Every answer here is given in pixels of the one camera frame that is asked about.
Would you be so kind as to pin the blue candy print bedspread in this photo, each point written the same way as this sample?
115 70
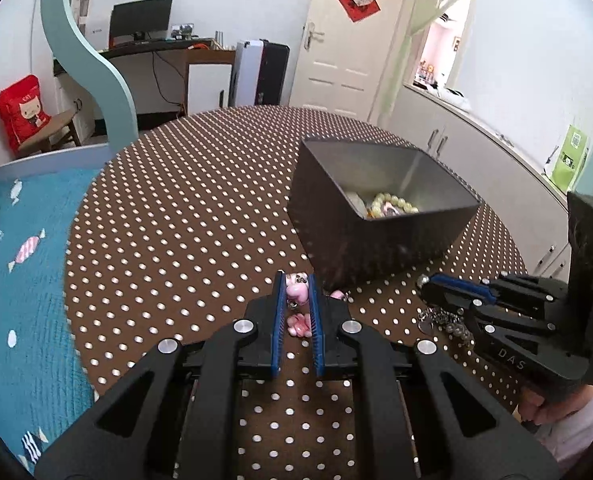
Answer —
26 310

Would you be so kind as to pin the dark wooden desk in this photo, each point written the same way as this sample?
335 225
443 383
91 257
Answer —
176 46

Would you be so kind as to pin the wooden chair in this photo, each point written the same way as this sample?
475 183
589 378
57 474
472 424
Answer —
59 125

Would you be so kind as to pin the white bag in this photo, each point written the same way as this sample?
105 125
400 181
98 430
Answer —
451 99

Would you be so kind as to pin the bunch of keys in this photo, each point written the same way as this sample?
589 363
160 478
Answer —
504 139

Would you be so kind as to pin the person's right forearm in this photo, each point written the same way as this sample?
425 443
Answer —
581 432

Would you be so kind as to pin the pink orange charm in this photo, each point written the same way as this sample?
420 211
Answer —
337 295

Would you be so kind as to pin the red diamond door decoration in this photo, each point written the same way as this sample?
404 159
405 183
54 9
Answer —
357 0

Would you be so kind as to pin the green paper bag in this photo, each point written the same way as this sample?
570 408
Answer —
570 160

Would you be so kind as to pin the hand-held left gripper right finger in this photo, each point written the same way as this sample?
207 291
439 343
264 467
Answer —
316 325

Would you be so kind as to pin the grey metal box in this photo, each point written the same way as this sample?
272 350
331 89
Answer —
366 255

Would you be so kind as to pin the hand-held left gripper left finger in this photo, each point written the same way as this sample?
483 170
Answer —
277 325

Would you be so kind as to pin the teal bunk bed frame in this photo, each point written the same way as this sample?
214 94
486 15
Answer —
111 95

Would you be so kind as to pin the person's right hand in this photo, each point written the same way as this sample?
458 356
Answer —
546 405

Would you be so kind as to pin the small pink ornament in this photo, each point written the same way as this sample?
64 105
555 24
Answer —
391 210

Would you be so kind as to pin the red cartoon cushion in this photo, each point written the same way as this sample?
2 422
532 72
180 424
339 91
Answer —
24 115

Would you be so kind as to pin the white sideboard cabinet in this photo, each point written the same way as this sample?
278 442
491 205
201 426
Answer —
476 160

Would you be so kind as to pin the black monitor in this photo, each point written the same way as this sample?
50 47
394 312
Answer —
141 17

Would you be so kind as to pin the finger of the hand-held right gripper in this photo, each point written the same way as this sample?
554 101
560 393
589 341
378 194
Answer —
459 283
446 296

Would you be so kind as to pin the white door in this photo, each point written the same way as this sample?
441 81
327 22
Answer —
336 60

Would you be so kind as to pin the black suitcase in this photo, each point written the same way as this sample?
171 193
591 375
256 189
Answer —
274 75

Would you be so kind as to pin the white suitcase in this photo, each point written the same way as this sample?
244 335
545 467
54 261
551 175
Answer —
245 72

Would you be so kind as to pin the wall power strip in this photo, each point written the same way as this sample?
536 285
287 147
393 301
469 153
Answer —
183 30

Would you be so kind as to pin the brown polka dot tablecloth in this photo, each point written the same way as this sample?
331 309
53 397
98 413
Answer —
176 235

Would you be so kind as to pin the small white-door cabinet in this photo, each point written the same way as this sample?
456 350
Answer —
204 85

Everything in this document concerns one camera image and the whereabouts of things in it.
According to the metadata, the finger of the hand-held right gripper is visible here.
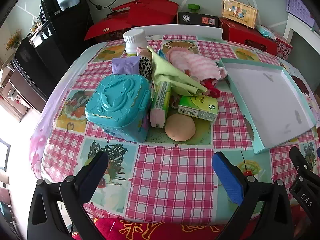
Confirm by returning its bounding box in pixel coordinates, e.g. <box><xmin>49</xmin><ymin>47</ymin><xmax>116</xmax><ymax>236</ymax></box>
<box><xmin>289</xmin><ymin>146</ymin><xmax>320</xmax><ymax>175</ymax></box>

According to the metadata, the yellow gift box with handle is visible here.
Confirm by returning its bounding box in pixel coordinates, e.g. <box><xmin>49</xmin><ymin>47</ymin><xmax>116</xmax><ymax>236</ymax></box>
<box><xmin>222</xmin><ymin>0</ymin><xmax>258</xmax><ymax>29</ymax></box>

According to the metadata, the red cushion with gold print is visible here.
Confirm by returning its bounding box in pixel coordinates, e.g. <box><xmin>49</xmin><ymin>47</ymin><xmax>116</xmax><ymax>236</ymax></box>
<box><xmin>71</xmin><ymin>216</ymin><xmax>240</xmax><ymax>240</ymax></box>

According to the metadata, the purple mask packet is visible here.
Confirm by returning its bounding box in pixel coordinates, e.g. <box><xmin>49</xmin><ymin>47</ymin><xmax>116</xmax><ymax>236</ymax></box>
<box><xmin>111</xmin><ymin>56</ymin><xmax>141</xmax><ymax>75</ymax></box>

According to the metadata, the pale pink scrunchie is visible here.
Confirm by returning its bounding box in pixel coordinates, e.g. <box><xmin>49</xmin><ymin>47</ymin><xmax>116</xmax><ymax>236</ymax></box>
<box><xmin>136</xmin><ymin>46</ymin><xmax>152</xmax><ymax>58</ymax></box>

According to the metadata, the white chair back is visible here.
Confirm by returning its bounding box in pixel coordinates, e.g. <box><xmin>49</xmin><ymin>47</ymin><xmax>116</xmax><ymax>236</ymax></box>
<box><xmin>130</xmin><ymin>24</ymin><xmax>223</xmax><ymax>40</ymax></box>

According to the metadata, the black cabinet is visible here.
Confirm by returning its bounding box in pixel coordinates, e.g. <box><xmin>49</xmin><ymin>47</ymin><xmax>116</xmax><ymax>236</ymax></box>
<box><xmin>12</xmin><ymin>0</ymin><xmax>95</xmax><ymax>114</ymax></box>

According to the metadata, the white shelf unit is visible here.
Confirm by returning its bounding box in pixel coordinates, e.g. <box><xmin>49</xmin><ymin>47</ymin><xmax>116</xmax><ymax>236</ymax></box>
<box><xmin>283</xmin><ymin>12</ymin><xmax>320</xmax><ymax>63</ymax></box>

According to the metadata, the pink fluffy towel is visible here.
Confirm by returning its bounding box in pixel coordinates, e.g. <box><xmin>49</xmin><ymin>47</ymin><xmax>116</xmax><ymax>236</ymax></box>
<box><xmin>166</xmin><ymin>47</ymin><xmax>228</xmax><ymax>81</ymax></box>

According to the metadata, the teal-edged cardboard tray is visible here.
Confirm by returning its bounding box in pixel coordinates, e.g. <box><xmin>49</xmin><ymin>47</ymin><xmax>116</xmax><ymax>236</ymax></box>
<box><xmin>219</xmin><ymin>58</ymin><xmax>317</xmax><ymax>155</ymax></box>

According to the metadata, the purple plastic basket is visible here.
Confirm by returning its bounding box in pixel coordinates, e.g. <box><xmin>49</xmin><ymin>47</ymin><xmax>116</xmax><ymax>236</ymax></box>
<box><xmin>286</xmin><ymin>0</ymin><xmax>315</xmax><ymax>28</ymax></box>

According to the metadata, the yellow flower bunch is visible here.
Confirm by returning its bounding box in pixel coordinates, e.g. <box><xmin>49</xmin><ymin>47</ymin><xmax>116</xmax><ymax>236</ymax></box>
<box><xmin>5</xmin><ymin>29</ymin><xmax>23</xmax><ymax>51</ymax></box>

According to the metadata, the teal plastic case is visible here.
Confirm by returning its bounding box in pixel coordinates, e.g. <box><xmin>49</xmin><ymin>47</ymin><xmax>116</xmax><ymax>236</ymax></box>
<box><xmin>85</xmin><ymin>74</ymin><xmax>152</xmax><ymax>143</ymax></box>

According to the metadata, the red box with handle slot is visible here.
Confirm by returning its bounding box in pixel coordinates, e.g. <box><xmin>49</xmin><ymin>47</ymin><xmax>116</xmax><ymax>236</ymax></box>
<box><xmin>220</xmin><ymin>19</ymin><xmax>278</xmax><ymax>55</ymax></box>

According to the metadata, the leopard print scrunchie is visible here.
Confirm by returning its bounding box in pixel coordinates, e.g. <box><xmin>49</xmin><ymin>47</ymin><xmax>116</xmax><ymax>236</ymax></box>
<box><xmin>139</xmin><ymin>57</ymin><xmax>153</xmax><ymax>77</ymax></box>

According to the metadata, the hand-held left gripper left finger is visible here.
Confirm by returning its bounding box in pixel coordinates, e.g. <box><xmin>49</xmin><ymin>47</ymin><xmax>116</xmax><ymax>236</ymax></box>
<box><xmin>27</xmin><ymin>151</ymin><xmax>110</xmax><ymax>240</ymax></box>

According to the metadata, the green tissue pack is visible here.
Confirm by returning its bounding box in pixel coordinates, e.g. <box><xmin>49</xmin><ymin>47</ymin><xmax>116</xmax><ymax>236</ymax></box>
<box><xmin>149</xmin><ymin>80</ymin><xmax>173</xmax><ymax>128</ymax></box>
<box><xmin>177</xmin><ymin>95</ymin><xmax>219</xmax><ymax>122</ymax></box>

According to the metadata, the red gift box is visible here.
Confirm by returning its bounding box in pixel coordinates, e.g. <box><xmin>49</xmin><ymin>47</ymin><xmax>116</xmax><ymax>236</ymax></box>
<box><xmin>107</xmin><ymin>0</ymin><xmax>179</xmax><ymax>27</ymax></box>

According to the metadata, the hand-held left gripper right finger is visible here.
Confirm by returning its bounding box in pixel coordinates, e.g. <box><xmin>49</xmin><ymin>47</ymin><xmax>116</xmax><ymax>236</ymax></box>
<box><xmin>212</xmin><ymin>151</ymin><xmax>300</xmax><ymax>240</ymax></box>

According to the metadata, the white plastic bottle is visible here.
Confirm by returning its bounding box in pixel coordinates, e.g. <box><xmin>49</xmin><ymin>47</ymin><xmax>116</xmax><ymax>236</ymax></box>
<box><xmin>123</xmin><ymin>29</ymin><xmax>147</xmax><ymax>57</ymax></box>

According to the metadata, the red patterned box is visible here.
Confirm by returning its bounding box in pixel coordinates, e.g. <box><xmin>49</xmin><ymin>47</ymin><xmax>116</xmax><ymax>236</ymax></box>
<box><xmin>274</xmin><ymin>34</ymin><xmax>294</xmax><ymax>60</ymax></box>

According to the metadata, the light green cloth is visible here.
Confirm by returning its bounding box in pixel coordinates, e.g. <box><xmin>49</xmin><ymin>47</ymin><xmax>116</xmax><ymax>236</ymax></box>
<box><xmin>147</xmin><ymin>45</ymin><xmax>207</xmax><ymax>97</ymax></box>

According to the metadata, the black cardboard box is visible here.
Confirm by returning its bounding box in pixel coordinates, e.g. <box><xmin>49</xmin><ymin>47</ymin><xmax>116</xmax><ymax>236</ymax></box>
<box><xmin>177</xmin><ymin>11</ymin><xmax>222</xmax><ymax>28</ymax></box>

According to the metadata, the blue wet wipes pack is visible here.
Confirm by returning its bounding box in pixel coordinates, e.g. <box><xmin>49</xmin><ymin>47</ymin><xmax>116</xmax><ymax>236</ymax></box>
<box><xmin>255</xmin><ymin>25</ymin><xmax>277</xmax><ymax>39</ymax></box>

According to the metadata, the red box lid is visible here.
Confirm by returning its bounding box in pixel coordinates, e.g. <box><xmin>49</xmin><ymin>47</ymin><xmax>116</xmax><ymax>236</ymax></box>
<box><xmin>84</xmin><ymin>17</ymin><xmax>140</xmax><ymax>43</ymax></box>

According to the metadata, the red and pink scrunchie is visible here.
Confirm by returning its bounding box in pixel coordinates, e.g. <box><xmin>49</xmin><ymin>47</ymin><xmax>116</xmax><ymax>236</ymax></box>
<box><xmin>200</xmin><ymin>78</ymin><xmax>222</xmax><ymax>98</ymax></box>

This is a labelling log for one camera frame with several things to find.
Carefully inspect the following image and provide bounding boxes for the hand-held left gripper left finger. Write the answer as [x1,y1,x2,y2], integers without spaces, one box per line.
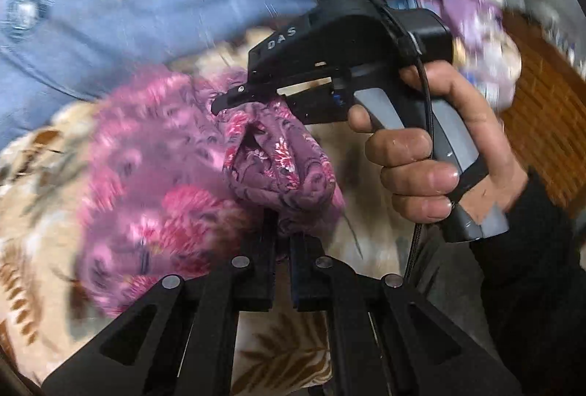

══════

**WORK INSTRUCTION**
Would you please write out, exactly and with no other lines, the stretch of the listing above from the line containing "According to the metadata, the red box with" through the line containing "According to the metadata, the hand-held left gripper left"?

**RESPONSE TO THE EXERCISE**
According to the metadata, the red box with handle slot is visible here.
Confirm by returning its bounding box in pixel coordinates, e.g. <box><xmin>49</xmin><ymin>47</ymin><xmax>116</xmax><ymax>236</ymax></box>
<box><xmin>220</xmin><ymin>19</ymin><xmax>278</xmax><ymax>55</ymax></box>

According to the metadata, the leopard print scrunchie is visible here.
Confirm by returning its bounding box in pixel coordinates, e.g. <box><xmin>49</xmin><ymin>47</ymin><xmax>116</xmax><ymax>236</ymax></box>
<box><xmin>139</xmin><ymin>57</ymin><xmax>153</xmax><ymax>77</ymax></box>

According to the metadata, the hand-held left gripper left finger is visible here.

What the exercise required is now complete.